D’OU VIENT LE RIRE SARDONIQUE ?
En grec sardanios désigne un rire
convulsif, grimaçant et ce dès l’Odyssée.
Le verbe grec sairô, de saryô signifie grincer des dents. On l’a rapproché secondairement de sardonios, sarde, et du latin sardonia herba, la renoncule de
Sardaigne à laquelle on attribue propriétés convulsivantes et hilarantes.
Mais le rire sardonique si l’on en croit G.
Dumézil est un rire rituel, lié au
cannibalisme et au meurtre des parents âgés. L’enfant adulte passe derrière le
parent dont il veut se délivrer, pousse ce rire sardonique et le tue. Le rire
consiste à montrer ses crocs et le philosophe Bergson , dans Le rire, cite le fait que lorsqu’on voit
quelqu’un tomber, la première réaction est d’éclater de rire, c’est-à-dire de
se préparer à sauter sur la proie en position d’infériorité pour l’achever.

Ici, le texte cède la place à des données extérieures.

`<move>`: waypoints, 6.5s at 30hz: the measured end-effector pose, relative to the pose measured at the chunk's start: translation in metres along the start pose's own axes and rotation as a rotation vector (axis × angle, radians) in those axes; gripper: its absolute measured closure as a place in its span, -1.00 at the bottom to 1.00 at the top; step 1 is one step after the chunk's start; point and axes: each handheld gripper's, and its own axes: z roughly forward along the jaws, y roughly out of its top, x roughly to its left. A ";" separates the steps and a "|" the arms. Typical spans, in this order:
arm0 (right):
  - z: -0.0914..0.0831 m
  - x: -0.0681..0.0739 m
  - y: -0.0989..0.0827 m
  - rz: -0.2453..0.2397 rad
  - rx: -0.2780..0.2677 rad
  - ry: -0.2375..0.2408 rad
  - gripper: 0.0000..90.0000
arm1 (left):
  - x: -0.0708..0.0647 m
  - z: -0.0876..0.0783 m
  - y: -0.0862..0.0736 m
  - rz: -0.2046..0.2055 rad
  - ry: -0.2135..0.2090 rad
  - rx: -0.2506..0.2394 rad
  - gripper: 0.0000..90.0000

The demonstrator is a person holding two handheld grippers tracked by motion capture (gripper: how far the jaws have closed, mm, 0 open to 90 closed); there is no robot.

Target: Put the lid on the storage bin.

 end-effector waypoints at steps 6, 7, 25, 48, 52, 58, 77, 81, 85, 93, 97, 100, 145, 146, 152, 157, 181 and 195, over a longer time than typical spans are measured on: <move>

Nous chercherons à Rome des
exemples due ce rire sardonique rituel.
La vieille divinité étrusque Vulcain, originellement, le dieu des
sillons,de swelk,sillon en
indo-iranien,le dieu de la fécondité agricole, devenu à Rome le dieu du feu, fut aussi
appelé Soranus (qui désigne aussi Pluton, le dieu
des morts sous la terre ), qui a même étymologie que Vulcain et
provient de swolhw + -anus, la
labio-vélaire donnant soit k comme dans
Vulcain, soit disparaissant comme dans
Soranus. Sardonicus , sardonique, ou sardanus ont aussi la même étymologie,
le lrd venant de hw devenant dw (cf le
traitement en arménien de l’indo-européen duo,
deux, devenant erk). Si cette
étymologie est juste, le rire sardonique serait
lié au culte de Vulcain- Soranus. Il nous resteà le vérifier.
La mère de Vulcain, Maia,
celle qui nous a laissé le nom du mois de mai, se serait moquée à sa naissance de son pied
boiteux et aurait éclaté de rire à la vue de l’enfant). Le « mari
« de celle-ci était Picus,dontle
nom est à rapprocher de pecus, pecoris,
menu bétail, chèvre, devin habile,
fils de Saturne, autre dieu de la
fécondité agricole. L’hérédité de Picus qui se métamorphosait comme il voulait
explique l pied de chèvre de son enfant, car Picus a eu pour enfant Faunus (dont le nom correspond à Pan en grec), un Satyre ou Silène à
pieds de chèvre et à queue de cheval.
Quand Pan naquit, sa mère eut peur de cet enfant à l’aspect monstrueux de chèvre
et s’en moqua, éclatant de rire. Le meurtre de la mère est une vengeance qui répercute sur elle son
rire moqueur, mais en la tuant. . Faunus « chèvre-pied », comme dit
Ronsard, a fondé un culte, celui des
Luperques, où intervient le rire sardonique en tant que partie intégrante d’un
rite.
Avant la procession, qui
avait lieu le 15 février, le prêtre
immolait une chèvre, touchait le front des Luperques de son couteau sanglant,
en essuyait la trace avec un flocon de laine imbibé de lait et, à ce moment, chaque
Luperque devait lui répondre en faisant entendre un éclat de rire
rituel. On peut rapprocher leur confrérie de celle des Hirpi Sorani (les boucs de Soranus, un autre nom de Vulcain,
interprété ensuite comme les loups de Soranus) qui dansaient pieds nus sur des
charbons ardents en l’honneur de
Vulcain. Hirpi serait un mot sabin
qui signifierait loup, mais hircus
désigne en latin le bouc. La labio- vélaire
k a pu donner p en sabin, où l’on
aurait hirpi au sens de bouc et se
confondre avec le nom du loup ou du renard (vulpes
en latin), welkw, werkw, le w initial devenant dans hirpi une simple aspiration.
Vulcain était d’abord le dieu
de la viande crue ; ce n’est que
par la suite qu’il est devenu le dieu du feu et celui des aliments qu’on
fait cuire. Dans le culte des hirpi
sorani, on racontait que des loups étaient survenus au cours d’un sacrifice
et avaient arraché à la flamme impie des morceaux de chair des victimes. Lors
du rire sardonique, la chair des victimes devait être mangée crue.